Well, if not confused. In addition, they do not match:
$ date=/bin/ls $ type date date is hashed (/bin/date) $ type $date /bin/ls is /bin/ls $ moo=foo $ type $moo -bash: type: foo: not found $ function date() { true; } $ type date date is a function date () { true*emphasized text* } $ which true /bin/true $ type true true is a shell builtin
Whenever you enter a command, bash looks in three different places to find this command. Priority is as follows:
- built-in shells (help)
- shell aliases (help alias)
- Shell Functions (help function)
- hashes binary files from $ PATH (first look at the "leftmost" folders)

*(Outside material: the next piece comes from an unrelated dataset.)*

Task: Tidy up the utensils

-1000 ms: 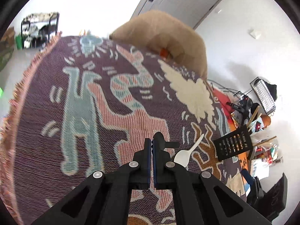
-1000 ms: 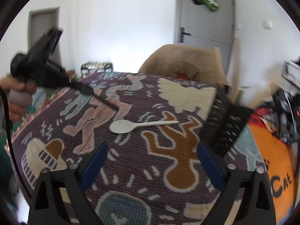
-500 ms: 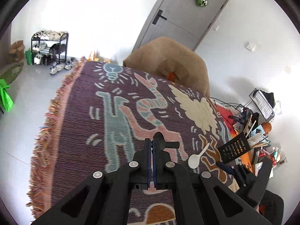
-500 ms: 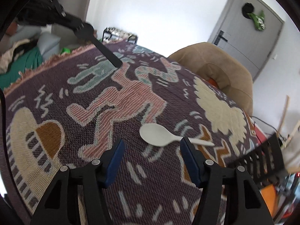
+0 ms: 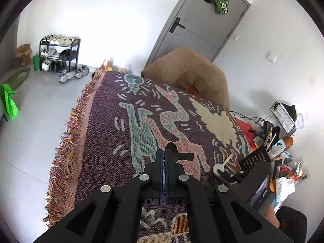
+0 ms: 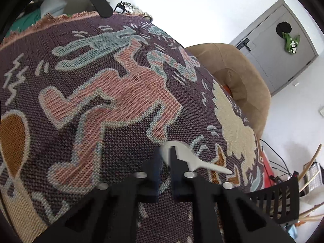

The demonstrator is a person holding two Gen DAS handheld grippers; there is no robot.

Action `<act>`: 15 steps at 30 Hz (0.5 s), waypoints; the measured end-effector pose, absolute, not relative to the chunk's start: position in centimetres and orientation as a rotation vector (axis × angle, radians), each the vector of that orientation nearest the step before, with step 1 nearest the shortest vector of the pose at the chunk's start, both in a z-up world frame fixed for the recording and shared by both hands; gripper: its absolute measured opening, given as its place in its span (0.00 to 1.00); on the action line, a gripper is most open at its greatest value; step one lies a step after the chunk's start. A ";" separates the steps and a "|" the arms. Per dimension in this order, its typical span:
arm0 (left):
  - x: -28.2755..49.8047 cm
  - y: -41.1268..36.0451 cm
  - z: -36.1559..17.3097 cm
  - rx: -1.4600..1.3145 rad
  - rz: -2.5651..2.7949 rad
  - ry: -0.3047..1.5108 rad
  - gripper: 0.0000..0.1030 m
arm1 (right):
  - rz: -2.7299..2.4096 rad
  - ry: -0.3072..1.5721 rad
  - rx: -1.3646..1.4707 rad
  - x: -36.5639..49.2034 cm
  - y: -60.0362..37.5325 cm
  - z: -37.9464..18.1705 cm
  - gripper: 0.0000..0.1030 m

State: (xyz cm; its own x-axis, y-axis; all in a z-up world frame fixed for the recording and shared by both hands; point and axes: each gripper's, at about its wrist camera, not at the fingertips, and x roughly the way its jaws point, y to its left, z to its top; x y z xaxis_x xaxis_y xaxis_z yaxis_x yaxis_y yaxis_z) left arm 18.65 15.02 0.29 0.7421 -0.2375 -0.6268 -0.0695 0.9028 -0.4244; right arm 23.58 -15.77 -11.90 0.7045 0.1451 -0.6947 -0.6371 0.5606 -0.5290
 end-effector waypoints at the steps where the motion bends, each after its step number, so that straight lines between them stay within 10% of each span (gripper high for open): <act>1: 18.6 15.0 0.4 -0.442 -0.100 0.734 0.00 | 0.508 0.636 -0.851 23.4 -15.9 -11.6 0.03; 15: 18.4 10.4 4.2 -0.341 -0.155 0.682 0.00 | 0.644 0.575 -0.363 22.7 -23.7 1.0 0.01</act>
State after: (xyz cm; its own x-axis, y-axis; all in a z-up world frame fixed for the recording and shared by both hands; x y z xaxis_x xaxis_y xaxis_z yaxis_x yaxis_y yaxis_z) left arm 18.37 10.42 4.19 0.7675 -0.2508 -0.5900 0.0294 0.9331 -0.3584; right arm 22.72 -23.70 0.95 0.6540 0.4566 -0.6031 -0.6507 0.7462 -0.1407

Variables have a dollar sign prefix, which distinguishes them from all of the above. For comparison with your example: $ date and date are not the same thing. So it’s actually impossible to have the same name for a variable and function because they have different “namespaces”.
You may find this somewhat confusing, but many scripts define "method variables" at the top of the file. eg.
SED=/bin/sed AWK=/usr/bin/awk GREP/usr/local/gnu/bin/grep
The generally accepted task is to type the names of variables in capitals. This is useful for two purposes (besides less confusing):
- No $ PATH
- Validating all dependencies
You really cannot verify this:
if [ "`which binary`" ]; then echo it\ ok to continue.. ;fi
Because it will give you an error if the binary has not yet been hashed (found in the path folder).